The number of pansori performers has increased substantially in the 21st century, though the genre has struggled to find wide public appeal, and pansori audiences are composed mostly of older people, scholars or students of traditional music, and the elite. However, pansori fusion music, a trend that began in the 1990s, has continued in the 21st century, with musicians creating combinations including pansori-reggae, pansori-classical music, and pansori-rap.

Orthodox Pansori performances in well-known places and on traditional theater stages are commonplace. Tradition-based theater and full-length performances in one of the many recognized specialty sectors of Orthodox Pansori are all included within the government of Korea's cultural conservation program, which includes Orthodox Pansori. The performances take place on well-known theater stages, recalling the excitement of older times of court and market entertainment. On the other side, dramatic platforms raise the performers above the audience. In the past, Pansori gave equal importance to the performers and the audience.

Touristic Pansori is a term that refers to renowned Pansori singers doing short acts of traditional Pansori performance with other kinds of music, such as religious music. Often, the many short performances have nothing in common, like when court music or religious dances are combined with Pansori. International visitors and visitors from other regions of Korea make up the bulk of the audience. The objective is to make Pansori accessible to a broad audience that is unfamiliar with its norms or with the significance of the tradition to the Korean people.

There are recent Pansori-themed films such as "Seopyeonje (1993), "Hwimori (1994)" and "The Millennium Studies (2007)".

== Elements and styles ==
There are five elements for the musical style of pansori: jo; jangdan; buchimsae; je; and vocal production.
- Jo (also spelled cho) refers mostly to the melodic framework of a performance. In terms of music in Western culture, it comparable to the mode and key, though jo also includes the vocal timbre and emotions expressed through singing. Types of jos include: chucheonmok; Gyemyeonjo (also called seoreumjo , aewonseong ); seokhwaje; and seolleongje.
- Jangdan is the rhythmic structure used. Jangdan is used to show emotional states corresponding to the narration of the singer. Jangdan is also used with the appearances of certain characters. Some types include: jinyang; jungjungmori; jajinmori; and hwimori
- Buchimsae refers to the method in which words in pansori are combined with the melodies. The meaning refers more specifically to combinations of words with irregular rhythms. The word is a combination of two Korean words, buchida and sae. The two types of buchimsae are: daemadi daejangdan and eotbuchim.
- Je refers to a style of pansori.

=== Styles ===
Pansori's style originated from the division of relations and regions of origin, with the establishment of the flow, singing and theory of each song over a long period of time, leading to the formation of several small branches that diverged from the great stem. Pansori's style was largely classified as the two major mountains of East and West Pyeonje, and expressing style in Pansori was in line with the classification of Yupa in Sijo, Yeongje, Wanje, and Naepoje.
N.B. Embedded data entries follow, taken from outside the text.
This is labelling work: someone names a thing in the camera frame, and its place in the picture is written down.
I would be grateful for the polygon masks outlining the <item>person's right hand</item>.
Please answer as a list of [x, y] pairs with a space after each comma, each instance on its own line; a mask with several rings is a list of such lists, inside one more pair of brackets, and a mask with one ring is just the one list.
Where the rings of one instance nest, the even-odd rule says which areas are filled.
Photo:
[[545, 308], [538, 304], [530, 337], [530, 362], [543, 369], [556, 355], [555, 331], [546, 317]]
Pansori can be divided into Junggoje, in addition to Dongpyeonje and Seopyeonje, depending on the region.

Dongpyeonje was based on Unbong, Gurye, Sunchang, and Heungdeok areas, which are east of the Seomjingang River, and it is magnificent and vigorous, and features a simple display of natural volume without any finesse. Aniri has not developed for a long time, has little application, and is a sound material that is carried out by relying on the voice of the neck. Instead of "the Great Leader," they stick together to the rhythm.

Seopyeonje refers to the sound of Confucian scholars in Naju, Haenam, and Boseong, west of the Seomjingang River, and is the standard of Park Yu-jeon's legislation. The musical characteristics are mainly used to portray sad and resentful feelings, and to portray sophisticated, colorful, and tantalizing sounds.

Junggoje is another style, where the sound begins at a medium tone and starts flat at a relatively low voice when the window is opened, increases the middle, and lowers the voice when the limit is reached. It is clear that the sound is high and low, so you can hear it clearly, and the tune is monotonous and simple.

== Pansori's Mok and Sung ==
In Pansori, a person's voice quality, singing style, and the type of tune are called by a certain ‘Mok’ and ‘Sung’. Usually, the ‘Mok’ is deeply related to the type of tune and singing, and the ’Sung’ is deeply related to the quality of sound.

Norang Mok means to lightly vocalize and dye the tune, which means to use the decoration or singing method. But master singers are reluctant to do so. Waega-jip Mok means the use of a tone or temporary listening rather than the general composition of that tone.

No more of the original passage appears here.